One of the wonderful things about being an occupational therapist is that we look at the whole person when we assess challenges. Recently, I had the opportunity to evaluate three year old girl who was referred for possibly eligibility for services in a Pre-K program. This little girl was born drug exposed. When speaking with her grandmother, who is now her adopted mother, she shared a troubling new behavior. This little girl, when anxious would put her finger into her nose and rub the mucus around her lips. The grandmother was at wits end and did not know how to get her to stop this behavior. An interesting puzzle indeed! Here’s where the creativity and depth of occupational therapy comes into play along with my mental health counseling degree!

First we look at the purpose of the behavior-there are many sensory receptors around the mouth, and rubbing this area can have a calming impact.

The mucus acts as a lubricant, making a smooth path around and around her mouth.

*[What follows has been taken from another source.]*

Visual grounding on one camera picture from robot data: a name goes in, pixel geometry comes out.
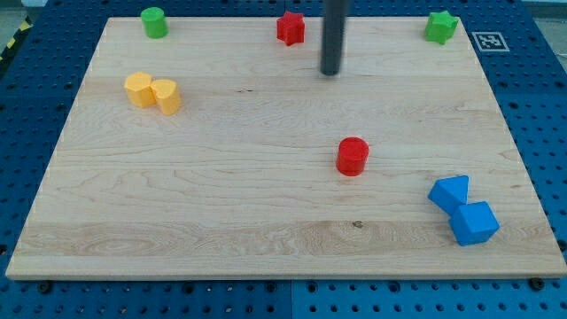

Since the behavior is calming we don’t want to eliminate it, rather replace the behavior with one that will have the same effect, but is also not harmful and is socially acceptable.

The recommendation: Provide the child with lip balm that has a scent of her choice. Each time she begins to move her finger to her nose and then her lips, give her the lip balm and have her use it. As time goes on, increase the child’s independence by allowing her to keep the lip balm in her pocket so she can use it at will.

Understanding the purpose of a behavior and developing a plan to replace a negative or harmful behavior with a socially appropriate, meaningful behavior that the client is capable of participating in one is one of the unique qualities occupational therapists develop.